### [Required action]
Extract from the listing each line in which the word "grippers" appears.

*** Given material

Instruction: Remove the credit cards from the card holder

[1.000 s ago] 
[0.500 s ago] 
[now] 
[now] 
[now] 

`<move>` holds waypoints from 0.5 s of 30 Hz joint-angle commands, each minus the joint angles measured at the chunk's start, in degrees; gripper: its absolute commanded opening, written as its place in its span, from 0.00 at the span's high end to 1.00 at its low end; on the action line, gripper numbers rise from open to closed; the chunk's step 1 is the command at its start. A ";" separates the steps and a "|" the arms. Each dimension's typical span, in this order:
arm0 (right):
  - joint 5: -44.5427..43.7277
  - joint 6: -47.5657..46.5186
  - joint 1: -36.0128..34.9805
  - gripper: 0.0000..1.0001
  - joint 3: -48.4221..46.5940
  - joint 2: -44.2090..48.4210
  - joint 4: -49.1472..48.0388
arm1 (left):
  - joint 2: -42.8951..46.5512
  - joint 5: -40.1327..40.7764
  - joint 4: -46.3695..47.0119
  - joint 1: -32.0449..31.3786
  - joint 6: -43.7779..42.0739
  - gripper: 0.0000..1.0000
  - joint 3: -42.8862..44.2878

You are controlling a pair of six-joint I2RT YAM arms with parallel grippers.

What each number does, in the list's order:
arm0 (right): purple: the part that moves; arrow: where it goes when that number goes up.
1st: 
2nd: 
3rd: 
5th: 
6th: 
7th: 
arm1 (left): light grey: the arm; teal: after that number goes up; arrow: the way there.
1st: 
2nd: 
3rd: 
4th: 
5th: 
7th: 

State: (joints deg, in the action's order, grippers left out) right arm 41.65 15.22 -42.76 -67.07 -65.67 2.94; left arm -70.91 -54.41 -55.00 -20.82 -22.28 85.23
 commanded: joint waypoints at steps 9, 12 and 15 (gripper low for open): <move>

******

### [Final answer]
You are controlling a pair of six-joint I2RT YAM arms with parallel grippers.
State: (joints deg, in the action's order, grippers left out) right arm 41.65 15.22 -42.76 -67.07 -65.67 2.94; left arm -70.91 -54.41 -55.00 -20.82 -22.28 85.23

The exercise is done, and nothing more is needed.